La chica que por un día sustituyó su pequeño bote de gloss por barra de labios mate(fuerza mayor: fin de existencias) pensaba que qué carajo significaba aquello de allegro moderatto si escuchando a Bach se le estaban saltando las lágrimas.
Sentía como si el arco del violín estuviera desgarrándole el pecho y cada vez que se elevara su tono, su ánimo subía al infinito para luego, dejarse caer hacia el vacío, hacia el silencio, amortiguada tan sólo por el susurro del clave que se apaga.
Un clave bien temperado dicen, y a ella se le llenaba la boca del estómago de hormigas al escuchar el descenso de la melodía. Era el final, como una muerte hecha pentagrama, así que decidió pasarse a la tocata y la fuga.
La chica que tenía una adicción incomprensible por el pegajoso barniz de labios pensó que era injusto buscar refugio en la música clásica y encontrar tan sólo desasosiego, un pulsar de las entrañas como se pellizcan las cuerdas del traste del cello hasta hacerlo sangrar en corcheas.
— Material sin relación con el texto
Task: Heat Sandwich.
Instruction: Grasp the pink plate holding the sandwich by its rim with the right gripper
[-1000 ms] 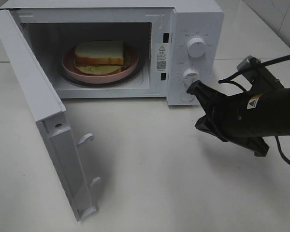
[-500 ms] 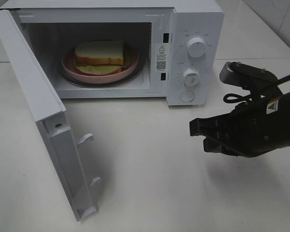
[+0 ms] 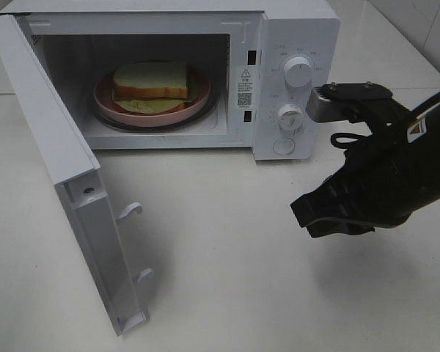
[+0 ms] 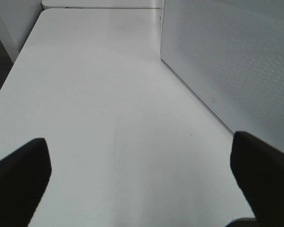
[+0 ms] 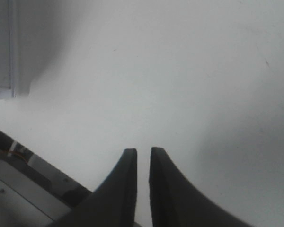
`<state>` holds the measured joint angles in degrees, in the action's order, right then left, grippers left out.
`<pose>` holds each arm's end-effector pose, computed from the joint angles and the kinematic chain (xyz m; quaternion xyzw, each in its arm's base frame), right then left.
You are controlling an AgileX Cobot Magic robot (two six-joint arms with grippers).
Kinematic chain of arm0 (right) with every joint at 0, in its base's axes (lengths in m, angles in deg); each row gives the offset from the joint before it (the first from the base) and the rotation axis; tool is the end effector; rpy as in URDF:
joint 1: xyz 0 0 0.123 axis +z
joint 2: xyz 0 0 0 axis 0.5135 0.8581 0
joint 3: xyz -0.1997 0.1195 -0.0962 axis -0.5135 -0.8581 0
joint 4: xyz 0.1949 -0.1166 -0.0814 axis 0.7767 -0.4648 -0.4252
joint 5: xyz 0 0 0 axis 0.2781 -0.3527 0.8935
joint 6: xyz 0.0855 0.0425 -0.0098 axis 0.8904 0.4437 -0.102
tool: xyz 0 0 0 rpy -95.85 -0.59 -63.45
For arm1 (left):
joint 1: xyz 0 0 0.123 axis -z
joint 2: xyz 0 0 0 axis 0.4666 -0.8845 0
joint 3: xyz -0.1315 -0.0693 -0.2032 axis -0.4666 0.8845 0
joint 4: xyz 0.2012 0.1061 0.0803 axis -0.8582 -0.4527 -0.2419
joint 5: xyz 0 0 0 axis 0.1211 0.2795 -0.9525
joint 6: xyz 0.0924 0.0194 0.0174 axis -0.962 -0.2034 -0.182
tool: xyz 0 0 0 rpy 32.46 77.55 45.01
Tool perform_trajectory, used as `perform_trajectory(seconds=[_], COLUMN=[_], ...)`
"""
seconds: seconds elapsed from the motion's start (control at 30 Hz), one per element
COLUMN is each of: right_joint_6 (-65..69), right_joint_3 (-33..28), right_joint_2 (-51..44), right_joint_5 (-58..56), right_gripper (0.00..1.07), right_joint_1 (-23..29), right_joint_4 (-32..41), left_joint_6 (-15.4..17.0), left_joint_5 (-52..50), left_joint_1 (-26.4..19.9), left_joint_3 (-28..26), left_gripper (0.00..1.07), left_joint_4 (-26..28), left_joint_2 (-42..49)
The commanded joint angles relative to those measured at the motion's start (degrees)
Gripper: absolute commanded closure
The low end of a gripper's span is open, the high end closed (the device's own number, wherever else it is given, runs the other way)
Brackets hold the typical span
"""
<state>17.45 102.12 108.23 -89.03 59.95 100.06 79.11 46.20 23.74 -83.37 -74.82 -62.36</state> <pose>0.2060 0.1331 0.1864 -0.2017 0.9431 0.1569 0.2129 0.0202 -0.0047 0.2733 -0.0037 0.8525 -0.0031 0.5227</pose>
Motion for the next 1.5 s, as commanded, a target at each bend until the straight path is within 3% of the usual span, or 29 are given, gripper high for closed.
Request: perform_trajectory(seconds=[0.03,0.33,0.63,0.77,0.87,0.93,0.97,1.03,1.07,1.13,1.5], right_joint_6=[-12.38,-30.08,-36.96,-38.16,-38.16,-38.16,-37.99,-37.64,-37.64,-37.70,-43.95], right_joint_3=[2.75,5.56,5.61,5.61,5.61,5.61,5.61,5.61,5.61,5.61,5.73], right_joint_2=[-0.34,-0.34,-0.34,-0.34,-0.34,-0.34,-0.34,-0.34,-0.34,-0.34,4.01], right_joint_5=[-6.82,-14.38,-15.18,-15.36,-15.18,-15.18,-15.18,-15.18,-15.18,-15.30,-14.38], right_gripper=[0.92,0.89,0.85,0.74,0.54,0.49,0.37,0.26,0.26,0.16,0.17], right_joint_1=[-0.29,-0.29,-0.29,-0.29,-0.29,-0.29,-0.29,-0.29,-0.29,-0.29,3.27], right_joint_4=[-0.46,-6.65,-14.38,-17.36,-18.85,-19.25,-19.25,-19.25,-19.25,-19.25,-21.54], left_joint_6=[0.11,0.11,0.11,0.11,0.11,0.11,0.11,0.11,0.11,0.11,0.11], left_joint_5=[-0.74,-0.74,-0.74,-0.74,-0.74,-0.74,-0.74,-0.74,-0.74,-0.74,-0.74], left_joint_1=[-0.23,-0.23,-0.23,-0.23,-0.23,-0.23,-0.23,-0.23,-0.23,-0.23,-0.23], left_joint_3=[0.06,0.06,0.06,0.06,0.06,0.06,0.06,0.06,0.06,0.06,0.06], left_gripper=[0.09,0.09,0.09,0.09,0.09,0.09,0.09,0.09,0.09,0.09,0.09], left_joint_4=[0.00,0.00,0.00,0.00,0.00,0.00,0.00,0.00,0.00,0.00,0.00], left_joint_2=[0.29,0.29,0.29,0.29,0.29,0.29,0.29,0.29,0.29,0.29,0.29])
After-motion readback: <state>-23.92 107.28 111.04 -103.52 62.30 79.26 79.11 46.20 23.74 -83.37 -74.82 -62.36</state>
La chica que de tanto en tanto parecía y era más inteligente de lo que los demás pensaban, se dijo para sí misma que ya no podría encontrar refugio en las palabras, ni en el lenguaje, porque había veces que no comprendía su mensaje. Porque había veces que una nota, un susurro, un descuido del viento era capaz de transmitirle una verdad más fiable.